Saturday, November 20, 2010

Spoiler Saturday--Flash #6

**You know, if you're going to publish a series about the Fastest Man Alive, you might want to, you know, not make it the most slowly published series alive.

After Flash: Rebirth took ten months for a six-issue mini-series, we should have seen the writing on the wall.

After 6 issues, the latest incarnation of the Flash is already two months behind. (Issue #8 was solicited for November...)

We might catch up, because the next couple of issues are fill-ins "Rogue Profile" issues drawn by Scott Kolins. But then it's back to Francis Manapul.

And since we're leading up to the FLASHPOINT event, which is being drawn by renowned speedster Andy Kubert, well, let's just say that I sense we'll soon be wishing for the days when we were only two months behind...

**Really?

You want to pimp the Spike TV Scream Awards? The same group of voters who picked True Blood as the best TV show, and Twilight: Eclipse as the best fantasy movie?

I mean, a win is a win, but do you really think that blurb will move any more comics?

**OK, so one of the big things Geoff Johns wanted to play up with this new Flash series is the "C.S.I." aspect. Which makes some sense...Barry was, after all, a police scientist long before CSI was cool. Look, DC even plastered it all over one of the covers!!

So after the first arc, how's that coming along? Barry solved a cold case, and freed an innocent kid from prison. And how did C.S.I. Central City solve this?

Barry's wife, Iris (who's a reporter, and neither a cop nor a crime lab tech), looked over the witness statements and "found an inconsistency" with one of the witnesses. And that witness turned out to be the real killer. And they found jewelry and keys in his apartment, so case closed.

This all happens off-screen...we don't know any details of the crime, the victims, what the "inconsistency" was, anything. And as far as we can tell, "crime science" had utterly zero to do with solving the case. No fingerprints, or fiber analysis, or DNA, or analysis of any kind of evidence whatsoever.

Uh...has Geoff Johns ever actually seen an episode of CSI??

And Barry's boss in the crime lab decides that, even though the false conviction had absolutely nothing to do with faulty crime lab work, they're going to pull "every single case closed within the last six months...We do our job, we do it right." Because, apparently, the Central City crime lab is responsible for false witness statements and searching the apartments of non-suspects...

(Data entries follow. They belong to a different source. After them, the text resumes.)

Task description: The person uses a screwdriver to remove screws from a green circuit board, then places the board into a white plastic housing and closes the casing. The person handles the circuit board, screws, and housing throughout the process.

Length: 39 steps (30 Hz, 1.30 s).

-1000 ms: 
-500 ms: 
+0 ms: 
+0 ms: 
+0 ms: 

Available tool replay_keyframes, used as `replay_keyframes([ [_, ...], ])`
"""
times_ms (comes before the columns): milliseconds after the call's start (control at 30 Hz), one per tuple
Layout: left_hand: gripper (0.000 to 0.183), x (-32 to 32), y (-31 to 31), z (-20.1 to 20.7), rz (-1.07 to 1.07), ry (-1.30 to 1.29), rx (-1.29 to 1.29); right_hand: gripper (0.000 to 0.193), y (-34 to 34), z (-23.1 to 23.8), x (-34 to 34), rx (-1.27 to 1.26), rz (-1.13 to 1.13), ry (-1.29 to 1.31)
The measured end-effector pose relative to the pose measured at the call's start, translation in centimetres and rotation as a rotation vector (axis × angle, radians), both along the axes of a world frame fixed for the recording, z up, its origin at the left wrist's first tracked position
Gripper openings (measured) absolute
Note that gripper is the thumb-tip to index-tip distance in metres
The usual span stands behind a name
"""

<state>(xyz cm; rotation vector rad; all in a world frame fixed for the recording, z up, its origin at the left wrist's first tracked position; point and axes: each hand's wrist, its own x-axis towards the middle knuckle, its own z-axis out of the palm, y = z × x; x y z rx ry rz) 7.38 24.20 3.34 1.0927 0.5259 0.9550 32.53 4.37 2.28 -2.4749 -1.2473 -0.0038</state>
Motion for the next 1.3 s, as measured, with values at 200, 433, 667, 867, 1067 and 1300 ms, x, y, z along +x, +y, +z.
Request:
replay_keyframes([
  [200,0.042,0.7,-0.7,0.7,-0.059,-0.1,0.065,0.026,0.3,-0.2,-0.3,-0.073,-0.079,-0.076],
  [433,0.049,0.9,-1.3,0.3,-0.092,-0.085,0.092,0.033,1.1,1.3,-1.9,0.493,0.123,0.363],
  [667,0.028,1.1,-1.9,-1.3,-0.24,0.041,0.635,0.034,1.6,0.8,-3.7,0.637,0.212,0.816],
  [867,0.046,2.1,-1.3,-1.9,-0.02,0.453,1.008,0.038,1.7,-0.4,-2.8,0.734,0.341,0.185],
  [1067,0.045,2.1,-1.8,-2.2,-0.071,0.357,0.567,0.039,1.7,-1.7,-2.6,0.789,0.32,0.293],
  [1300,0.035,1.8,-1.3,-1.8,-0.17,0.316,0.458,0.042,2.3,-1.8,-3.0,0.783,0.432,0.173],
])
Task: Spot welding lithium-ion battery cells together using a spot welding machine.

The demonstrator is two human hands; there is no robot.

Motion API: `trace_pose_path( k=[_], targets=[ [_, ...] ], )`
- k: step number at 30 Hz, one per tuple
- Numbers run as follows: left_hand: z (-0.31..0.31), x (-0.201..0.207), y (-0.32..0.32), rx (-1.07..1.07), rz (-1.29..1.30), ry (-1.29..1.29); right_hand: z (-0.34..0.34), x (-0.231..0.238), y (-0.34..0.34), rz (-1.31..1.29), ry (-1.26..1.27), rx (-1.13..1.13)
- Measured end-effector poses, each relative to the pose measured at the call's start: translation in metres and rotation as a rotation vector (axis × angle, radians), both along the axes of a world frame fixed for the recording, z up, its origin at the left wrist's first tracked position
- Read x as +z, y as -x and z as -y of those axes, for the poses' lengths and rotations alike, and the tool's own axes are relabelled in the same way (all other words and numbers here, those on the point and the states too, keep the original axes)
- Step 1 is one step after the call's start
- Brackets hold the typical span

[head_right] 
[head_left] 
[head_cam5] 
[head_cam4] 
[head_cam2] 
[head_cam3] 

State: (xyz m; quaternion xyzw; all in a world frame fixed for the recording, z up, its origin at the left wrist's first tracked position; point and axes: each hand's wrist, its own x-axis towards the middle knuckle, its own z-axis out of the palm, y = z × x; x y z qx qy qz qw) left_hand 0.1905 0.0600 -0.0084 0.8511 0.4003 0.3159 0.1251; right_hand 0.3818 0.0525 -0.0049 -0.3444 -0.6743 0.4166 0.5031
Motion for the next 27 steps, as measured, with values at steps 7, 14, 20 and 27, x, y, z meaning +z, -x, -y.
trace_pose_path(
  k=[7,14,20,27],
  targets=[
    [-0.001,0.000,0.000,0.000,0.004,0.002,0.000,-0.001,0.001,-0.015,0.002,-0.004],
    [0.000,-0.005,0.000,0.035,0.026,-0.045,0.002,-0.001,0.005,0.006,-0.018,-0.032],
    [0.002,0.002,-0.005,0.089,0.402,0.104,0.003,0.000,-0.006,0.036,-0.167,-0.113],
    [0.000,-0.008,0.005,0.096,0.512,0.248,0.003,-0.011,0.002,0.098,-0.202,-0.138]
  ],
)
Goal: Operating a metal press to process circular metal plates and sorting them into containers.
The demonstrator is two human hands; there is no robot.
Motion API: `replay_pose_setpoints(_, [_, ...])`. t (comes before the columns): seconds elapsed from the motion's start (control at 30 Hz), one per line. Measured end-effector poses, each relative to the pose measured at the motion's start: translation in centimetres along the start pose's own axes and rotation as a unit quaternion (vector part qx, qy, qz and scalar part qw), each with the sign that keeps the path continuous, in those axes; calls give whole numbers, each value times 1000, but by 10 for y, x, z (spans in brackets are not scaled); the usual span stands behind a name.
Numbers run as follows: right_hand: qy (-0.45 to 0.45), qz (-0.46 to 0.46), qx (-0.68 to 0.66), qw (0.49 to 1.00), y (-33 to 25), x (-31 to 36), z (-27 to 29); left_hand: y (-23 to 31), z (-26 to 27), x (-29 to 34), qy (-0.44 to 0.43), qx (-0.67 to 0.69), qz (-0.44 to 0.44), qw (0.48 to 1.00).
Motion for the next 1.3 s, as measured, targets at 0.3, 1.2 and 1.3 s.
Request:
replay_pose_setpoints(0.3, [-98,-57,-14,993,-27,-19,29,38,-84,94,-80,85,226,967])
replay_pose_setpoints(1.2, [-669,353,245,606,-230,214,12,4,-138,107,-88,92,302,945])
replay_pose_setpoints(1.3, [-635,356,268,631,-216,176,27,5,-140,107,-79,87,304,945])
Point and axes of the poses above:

And of course, in Flash's battle with the Top from the future, Flash uses the old reliable scientific method of letting Top's duped allies overhear a confession during battle. No evidence, DNA, fingerprints...

Hey, I've got no burning desire to see The Flash as CSI Central City. But if you're going to sell the book that way, shouldn't at least try to have some of this solved in a CSI-like way? If you're going to talk the talk, walk the walk, right, Geoff? We see better use of crime-solving tech in your average Batman title, and no one's pushing that as Gotham City CSI.

**The plot of this six-issue arc was, essentially: Cops from the future show up, claim that in the future Barry will kill one of him, the arrest him, Barry proves one of the cops was the actual murder, everybody goes home.

In the Silver Age, Gardner Fox and Carmine Infantino would have wrapped that up in one issue, with room for a feature or two. Cary Bates might have stretched it out over two issues, if only to leave room for the Green Lantern back-up.

In 2010, they stretch it out over six issues which they can't get published on schedule. And then they act surprised when sales drop and people wait for the trades...

2 comments:

La Belle Esplanade said...

"In the Silver Age, Gardner Fox and Carmine Infantino would have wrapped that up in one issue...." Yup. and it would have been a good issue worth the money spent.

Perplexio said...

So far Geoff's writing of Barry still has me wondering why they bothered resurrecting Barry. I was more impressed with BART as the Flash after Marc Guggenheim took over for Bilson & DiMeo than I've been with Geoff's writing of Barry as The Flash.

Bart as the Flash didn't fail because Bart was poorly written so much as the huge gaping plothole of "What the hell happened to Wally?" His absence was somewhat arbitrary and was a huge plothole. When they had Wally take over for Barry... They killed off Barry. Wally taking over made sense. Wally going into semi-retirement to be a family man WORKS but only if it's actually shown... It wasn't shown until after they'd killed off Bart and brought Wally back.

I swear they've been botching The Flash ever since Infinite Crisis started.